Our methodology

Most of the Syrian Program products and services in the Observatory for Political and Economic Networks that seek to understand complex systems are based on building network knowledge bases (knowledge graphs) from published sources. In general, the construction process is carried out in three stages:

  1. Extraction: Data sources can vary in reliability. According to the source type, the collected data are given a "reliability weight."
  2. Processing: Researchers collect or update data at specified intervals, and then align them with the data model and predefined classifications.
  3. Weaving: Classified and tagged data with high reliability are used as inputs in producing research products and observatory dashboards, as well as network, geographic, and temporal analytics to serve six different types of partners.


We rely on many sources for building network knowledge bases. The process of data collection is done both manually and automatically, and then stored after primary processing.

The Fact-Checking process consists of five stages:

  1. Provenance and Origin Verification: The primary source of data exists
  2. Objectivity: The author of the data is known and objective
  3. Reliability: The data have been reused to build further investigations
  4. Content Cross-Check: The content can be examined from a variety of independent sources
  5. Credibility Cross-Check: Verify that supporting sources are reliable

Each data source has its own level of reliability in terms of providing valid information; we embed that reliability in each relationship added to our network knowledge base using a “confidence weight index” score ranging from 0–100%.

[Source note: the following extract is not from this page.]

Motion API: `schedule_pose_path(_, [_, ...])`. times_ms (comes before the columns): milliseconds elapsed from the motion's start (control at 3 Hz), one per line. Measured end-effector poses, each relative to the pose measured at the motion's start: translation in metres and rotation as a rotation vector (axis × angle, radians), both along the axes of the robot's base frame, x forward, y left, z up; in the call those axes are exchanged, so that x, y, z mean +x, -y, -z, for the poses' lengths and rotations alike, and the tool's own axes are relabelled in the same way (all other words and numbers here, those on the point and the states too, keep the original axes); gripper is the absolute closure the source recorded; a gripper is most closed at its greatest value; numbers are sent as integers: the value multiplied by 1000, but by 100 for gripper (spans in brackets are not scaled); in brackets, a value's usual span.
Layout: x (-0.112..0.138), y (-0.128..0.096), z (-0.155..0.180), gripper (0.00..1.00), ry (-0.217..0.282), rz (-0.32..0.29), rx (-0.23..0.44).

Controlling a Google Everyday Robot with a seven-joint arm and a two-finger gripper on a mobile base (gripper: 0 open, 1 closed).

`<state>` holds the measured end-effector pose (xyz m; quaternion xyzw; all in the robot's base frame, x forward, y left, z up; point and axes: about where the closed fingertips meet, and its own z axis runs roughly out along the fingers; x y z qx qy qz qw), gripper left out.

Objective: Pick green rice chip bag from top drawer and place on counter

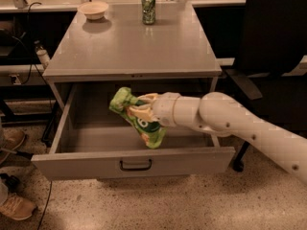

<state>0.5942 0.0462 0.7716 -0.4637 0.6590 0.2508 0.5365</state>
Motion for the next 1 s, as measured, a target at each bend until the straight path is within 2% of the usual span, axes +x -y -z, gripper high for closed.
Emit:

For example: An ownership connection between a company and an individual that we find on that company’s official website or using documents from the Ministry of Internal Trade and Consumer Protection would be added to our network knowledge base with a confidence weight score of 100%. The same connection found on an unverified Facebook page would be mentioned in our database, but would be tagged with only a 20% confidence weight score and would be monitored for any indications of validation or discrediting. In this way the information is never lost, and we work constantly to verify it, but any user of the interactive review tool in the network knowledge base can query for results with a high confidence weight and never see the least reliable data.

We rely on sources such as death records and leaked data search engines to monitor kinship and intermarriage, as well as personal photos on social media and public photos in magazines to infer friendships and other forms of affection or cultural ties (especially on holidays and other special occasions). We also use open-source intelligence technologies (OSINT) to collect additional data. We did not stop at the geographical framework within the borders of Syria, as we extend our monitoring of relations of all kinds to include both the Arab region and the world.

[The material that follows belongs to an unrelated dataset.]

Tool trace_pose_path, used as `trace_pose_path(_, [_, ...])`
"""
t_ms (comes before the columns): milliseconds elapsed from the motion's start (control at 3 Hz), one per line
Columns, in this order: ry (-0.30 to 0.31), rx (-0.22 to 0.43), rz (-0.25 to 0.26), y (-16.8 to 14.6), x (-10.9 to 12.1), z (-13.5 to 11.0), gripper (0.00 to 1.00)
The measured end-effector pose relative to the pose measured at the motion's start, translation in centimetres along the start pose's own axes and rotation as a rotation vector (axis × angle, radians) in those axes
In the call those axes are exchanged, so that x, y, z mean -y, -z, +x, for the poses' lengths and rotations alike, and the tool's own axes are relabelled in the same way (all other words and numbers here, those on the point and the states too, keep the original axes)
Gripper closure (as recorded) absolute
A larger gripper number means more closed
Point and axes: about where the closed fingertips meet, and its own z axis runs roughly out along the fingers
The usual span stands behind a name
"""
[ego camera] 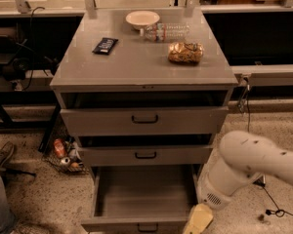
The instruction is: Close bottom drawer
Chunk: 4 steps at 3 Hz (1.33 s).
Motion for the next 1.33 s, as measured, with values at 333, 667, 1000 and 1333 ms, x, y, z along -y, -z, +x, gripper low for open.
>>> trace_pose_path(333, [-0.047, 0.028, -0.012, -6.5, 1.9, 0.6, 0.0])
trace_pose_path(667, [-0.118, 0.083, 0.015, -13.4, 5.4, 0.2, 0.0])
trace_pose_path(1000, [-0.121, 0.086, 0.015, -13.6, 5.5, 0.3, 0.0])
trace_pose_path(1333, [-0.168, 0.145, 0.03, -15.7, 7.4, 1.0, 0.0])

Knowledge is cumulative. Network knowledge bases deal with accumulation by defining a logical data model describing entities and the relationships between them, then linking and storing them in Graph Databases (which are different from Relational Databases).

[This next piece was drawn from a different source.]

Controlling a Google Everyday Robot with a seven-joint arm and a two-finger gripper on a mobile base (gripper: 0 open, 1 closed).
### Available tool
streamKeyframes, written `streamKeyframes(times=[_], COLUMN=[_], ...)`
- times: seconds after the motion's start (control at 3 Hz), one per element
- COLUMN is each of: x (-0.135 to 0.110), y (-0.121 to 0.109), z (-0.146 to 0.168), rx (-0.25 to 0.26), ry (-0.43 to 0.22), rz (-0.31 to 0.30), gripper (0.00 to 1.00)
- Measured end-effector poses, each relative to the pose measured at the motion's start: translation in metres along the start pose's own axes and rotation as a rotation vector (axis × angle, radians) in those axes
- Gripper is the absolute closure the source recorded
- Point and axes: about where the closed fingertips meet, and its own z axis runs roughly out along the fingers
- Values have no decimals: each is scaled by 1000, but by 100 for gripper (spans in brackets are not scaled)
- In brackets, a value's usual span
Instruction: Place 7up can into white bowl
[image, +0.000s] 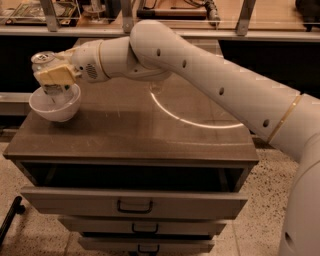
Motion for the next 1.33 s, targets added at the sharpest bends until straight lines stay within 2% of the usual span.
streamKeyframes(times=[0.33,0.67,1.0,1.33], x=[9,24,46,54], y=[-7,-28,-48,-64], z=[-16,-62,-119,-176], rx=[16,84,168,214], ry=[-4,-22,-5,-46], rz=[17,59,74,53], gripper=[0,0,0,0])
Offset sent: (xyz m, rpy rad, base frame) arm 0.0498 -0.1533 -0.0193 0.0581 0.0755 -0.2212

We designed the following Logical Data Model to meet the needs of the Observatory for Political and Economic Networks (Syria Program):

By linking this model to online databases, it allows us to:

  1. Link entities (oval shapes in the model above) together across different types of functional relationships, with both entities and relationships having properties that describe them (light gray lines in the model)
  2. Accumulate developments and updates on entities and relationships, labeling them with timestamps and geolocations.
  3. Offer a network search and query feature through direct and indirect relationships between entities
  4. Build algorithms that explore patterns in the network of relationships that bring entities and relationships together, helping to:
    1. explore the shortest path between entities
    2. explore networked sub-communities with unique characteristics (Community Detection)
    3. calculate levels of influence and importance according to Influence and Centrality algorithmic metrics
    4. calculate the resilience and resistance of sub-networks and conduct comparative analysis between them
  5. Carry out various types of temporal and geographic analyses, such as scenario analysis, what-if analysis, and simulate-and-predict analysis
  6. Enable the integration of various logical data models with each other, including those at different levels of detail (for example, integrating less detailed models for the purpose of applying systems-thinking analytics with more detailed models designed for the inclusion of personal networks).


Based on the questions raised by our partners, we determine the data boundaries and incorporate the ties between various data points. We then propose the appropriate analytical approach and the ultimate product or service.